Neurons or brain cells cannot reproduce or regenerate! But they stretch out their network and create new pathways.

Neuroplasticity is the ability of the brain to restructure or rewire itself many many times as and when the demand has risen for the body! Every time the brain adapts and develops all through our lives.

Every time we try something new a faint new pathway is created in the brain. It may be learning to write, read, paint, run, play badminton or even do a difficult pose in Yoga. Every time you repeat that skill it creates long term memory by creating strong chemical interactions at the synapse (junction) of your neurons.

Your brain is an amazingly high grade, magnificent, super-computer, made up of grey and white matter. The grey parts are your neuron cells, which are around 86 million in number. When one part of the brain communicates and coordinates with another, they send an electrical signal (message) down the nerves and spinal cord to various parts of the body. This brings about the movements needed in order for us to just lift our hands, open our mouth, paint, write, play a game or an instrument effectively. These impulses are quite refined and very specific.

Grey Matter Brain

The white matter is called myelin, a fatty tissue that coats the axons. They function like the insulation around an electrical cable. These axons carry the electrical impulse (message) from one neuron to the next and bring about the movements. The more myelin coating the axon has, the faster, stronger and smoother the nerve signals travel along the neural pathway. This means that each impulse and action it brings about does not take much time and we are able to perform that particular skill with greater accuracy, swiftness and precision.


So how does one increase the myelin?

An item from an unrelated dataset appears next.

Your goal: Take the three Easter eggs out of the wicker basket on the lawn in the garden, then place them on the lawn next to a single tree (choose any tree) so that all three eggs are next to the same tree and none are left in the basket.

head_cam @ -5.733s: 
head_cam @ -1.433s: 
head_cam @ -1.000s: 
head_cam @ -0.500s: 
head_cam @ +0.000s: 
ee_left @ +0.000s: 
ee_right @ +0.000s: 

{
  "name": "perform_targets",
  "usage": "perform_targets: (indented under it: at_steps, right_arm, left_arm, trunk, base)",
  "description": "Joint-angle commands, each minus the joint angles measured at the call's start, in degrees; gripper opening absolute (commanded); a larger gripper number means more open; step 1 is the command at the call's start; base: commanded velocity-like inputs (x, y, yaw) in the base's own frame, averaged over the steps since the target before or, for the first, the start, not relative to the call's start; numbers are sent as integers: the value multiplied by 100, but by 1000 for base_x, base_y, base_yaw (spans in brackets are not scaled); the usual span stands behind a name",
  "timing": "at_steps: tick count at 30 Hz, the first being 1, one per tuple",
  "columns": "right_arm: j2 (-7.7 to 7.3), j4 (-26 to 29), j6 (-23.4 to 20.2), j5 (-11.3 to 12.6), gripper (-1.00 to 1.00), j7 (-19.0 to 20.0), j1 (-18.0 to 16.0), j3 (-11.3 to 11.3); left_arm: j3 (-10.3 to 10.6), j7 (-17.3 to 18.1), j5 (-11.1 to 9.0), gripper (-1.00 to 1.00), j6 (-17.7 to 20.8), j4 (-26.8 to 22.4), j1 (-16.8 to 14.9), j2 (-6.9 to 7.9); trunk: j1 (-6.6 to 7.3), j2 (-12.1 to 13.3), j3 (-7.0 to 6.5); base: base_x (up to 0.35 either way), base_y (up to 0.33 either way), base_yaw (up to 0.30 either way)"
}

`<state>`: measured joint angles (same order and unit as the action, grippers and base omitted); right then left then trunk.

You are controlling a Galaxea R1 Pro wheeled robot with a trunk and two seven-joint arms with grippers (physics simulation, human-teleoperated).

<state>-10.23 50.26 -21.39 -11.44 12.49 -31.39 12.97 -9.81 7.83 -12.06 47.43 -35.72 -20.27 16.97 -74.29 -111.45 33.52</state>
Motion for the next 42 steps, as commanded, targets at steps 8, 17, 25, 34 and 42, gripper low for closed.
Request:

Only by practice, more clearly – by Repetition. Every time we repeat a particular action, the brain is then notified to plaster that axon with Myelin and define and clear out the neural path way for quicker signals and accurate actions!

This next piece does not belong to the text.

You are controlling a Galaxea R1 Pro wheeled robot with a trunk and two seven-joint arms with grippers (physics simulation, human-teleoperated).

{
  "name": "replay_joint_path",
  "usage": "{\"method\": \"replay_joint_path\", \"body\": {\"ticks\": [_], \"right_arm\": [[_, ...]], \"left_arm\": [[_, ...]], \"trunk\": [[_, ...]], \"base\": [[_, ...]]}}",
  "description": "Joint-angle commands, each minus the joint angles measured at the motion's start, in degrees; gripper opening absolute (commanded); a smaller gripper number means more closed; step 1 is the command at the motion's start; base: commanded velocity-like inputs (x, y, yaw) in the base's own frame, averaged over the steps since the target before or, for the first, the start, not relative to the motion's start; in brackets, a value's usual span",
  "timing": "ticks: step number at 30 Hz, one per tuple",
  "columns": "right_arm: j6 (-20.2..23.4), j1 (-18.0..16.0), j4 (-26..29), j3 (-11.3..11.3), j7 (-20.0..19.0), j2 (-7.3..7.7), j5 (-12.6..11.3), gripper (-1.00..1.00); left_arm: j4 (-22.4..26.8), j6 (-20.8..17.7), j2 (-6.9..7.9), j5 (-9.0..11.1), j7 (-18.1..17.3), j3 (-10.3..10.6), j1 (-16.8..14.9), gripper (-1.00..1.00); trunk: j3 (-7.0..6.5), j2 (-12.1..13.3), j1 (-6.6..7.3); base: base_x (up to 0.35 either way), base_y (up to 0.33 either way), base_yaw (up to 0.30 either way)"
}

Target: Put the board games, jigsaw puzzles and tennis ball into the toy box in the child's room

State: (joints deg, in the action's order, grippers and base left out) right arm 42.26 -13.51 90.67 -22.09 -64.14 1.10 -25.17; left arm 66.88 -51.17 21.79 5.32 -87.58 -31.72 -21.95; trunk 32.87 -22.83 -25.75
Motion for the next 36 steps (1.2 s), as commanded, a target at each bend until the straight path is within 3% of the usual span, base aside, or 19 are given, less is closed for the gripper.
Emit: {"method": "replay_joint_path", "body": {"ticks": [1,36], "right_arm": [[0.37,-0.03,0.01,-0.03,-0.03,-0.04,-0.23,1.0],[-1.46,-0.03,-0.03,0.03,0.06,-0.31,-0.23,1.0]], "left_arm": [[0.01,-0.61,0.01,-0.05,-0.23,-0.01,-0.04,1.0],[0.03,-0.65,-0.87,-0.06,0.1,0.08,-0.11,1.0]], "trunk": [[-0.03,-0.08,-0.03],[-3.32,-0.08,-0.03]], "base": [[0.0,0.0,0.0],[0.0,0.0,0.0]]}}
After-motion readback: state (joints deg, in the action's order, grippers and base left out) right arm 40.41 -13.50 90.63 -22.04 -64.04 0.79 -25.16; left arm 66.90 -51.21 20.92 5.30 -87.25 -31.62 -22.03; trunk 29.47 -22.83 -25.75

In fact, the same principle helps people heal:

If some incidence damages a person’s brain (such as a stroke or injury) the neurons can make a new communication route around the damaged area. And with repetition the new neural path is strengthened.

Being a new Yoga teacher myself I’m always trying to find ways to bring interest and novelty in class. 

Novelty is really good as everyone has a different body and each has different asanas that they are comfortable doing and different asanas that help them progress.

But this can backfire too.

When we repeat and do the same asanas persistently, we train the muscle to take more strain and get stronger every time it faces the same sequence. It helps us develop specific muscle groups. It helps bring about flexibility. 

Yoga is the same like any other sport or any other skill like singing or playing chess. Repetition is the backbone to any learning process.

It helps neurons fire up in sequence quicker and increases the myelin sheath – the only pathway to mastering any asana!

Hence any yoga pose you have been struggling with:  start out small, one step at a time but build up slowly and consistently – your amazing body and brain will bring it about!!